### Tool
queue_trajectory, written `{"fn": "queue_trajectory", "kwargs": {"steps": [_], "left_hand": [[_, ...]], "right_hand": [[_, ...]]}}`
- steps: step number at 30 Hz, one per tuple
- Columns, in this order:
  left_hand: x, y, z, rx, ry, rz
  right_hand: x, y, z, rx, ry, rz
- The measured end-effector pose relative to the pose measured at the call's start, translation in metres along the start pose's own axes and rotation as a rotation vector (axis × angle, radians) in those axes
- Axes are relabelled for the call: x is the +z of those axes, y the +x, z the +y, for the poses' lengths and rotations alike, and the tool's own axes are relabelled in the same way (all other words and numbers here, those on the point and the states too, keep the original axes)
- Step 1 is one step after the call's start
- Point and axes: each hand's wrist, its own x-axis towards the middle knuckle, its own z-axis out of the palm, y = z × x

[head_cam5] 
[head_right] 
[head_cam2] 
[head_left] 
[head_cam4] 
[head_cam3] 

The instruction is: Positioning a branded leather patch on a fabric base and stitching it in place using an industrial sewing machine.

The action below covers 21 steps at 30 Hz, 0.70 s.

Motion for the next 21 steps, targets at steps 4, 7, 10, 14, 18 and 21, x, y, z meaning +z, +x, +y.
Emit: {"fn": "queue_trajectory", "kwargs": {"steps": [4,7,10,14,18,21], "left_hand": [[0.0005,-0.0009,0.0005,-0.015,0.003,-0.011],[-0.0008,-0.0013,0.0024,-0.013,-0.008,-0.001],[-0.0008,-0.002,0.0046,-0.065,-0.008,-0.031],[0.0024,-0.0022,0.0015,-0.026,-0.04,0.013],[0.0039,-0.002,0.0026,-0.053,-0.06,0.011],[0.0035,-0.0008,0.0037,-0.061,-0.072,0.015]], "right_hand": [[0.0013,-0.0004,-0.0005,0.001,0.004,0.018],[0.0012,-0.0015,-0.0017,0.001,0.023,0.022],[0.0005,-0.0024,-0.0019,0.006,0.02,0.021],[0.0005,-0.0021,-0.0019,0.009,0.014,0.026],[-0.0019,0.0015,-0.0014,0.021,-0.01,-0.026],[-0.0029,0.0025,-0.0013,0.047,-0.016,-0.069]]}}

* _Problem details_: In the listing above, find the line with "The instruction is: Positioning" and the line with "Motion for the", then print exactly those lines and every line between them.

* _Answer to this task_:
The instruction is: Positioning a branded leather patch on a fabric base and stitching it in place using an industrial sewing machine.

The action below covers 21 steps at 30 Hz, 0.70 s.

Motion for the next 21 steps, targets at steps 4, 7, 10, 14, 18 and 21, x, y, z meaning +z, +x, +y.

Nothing more remains in this exercise.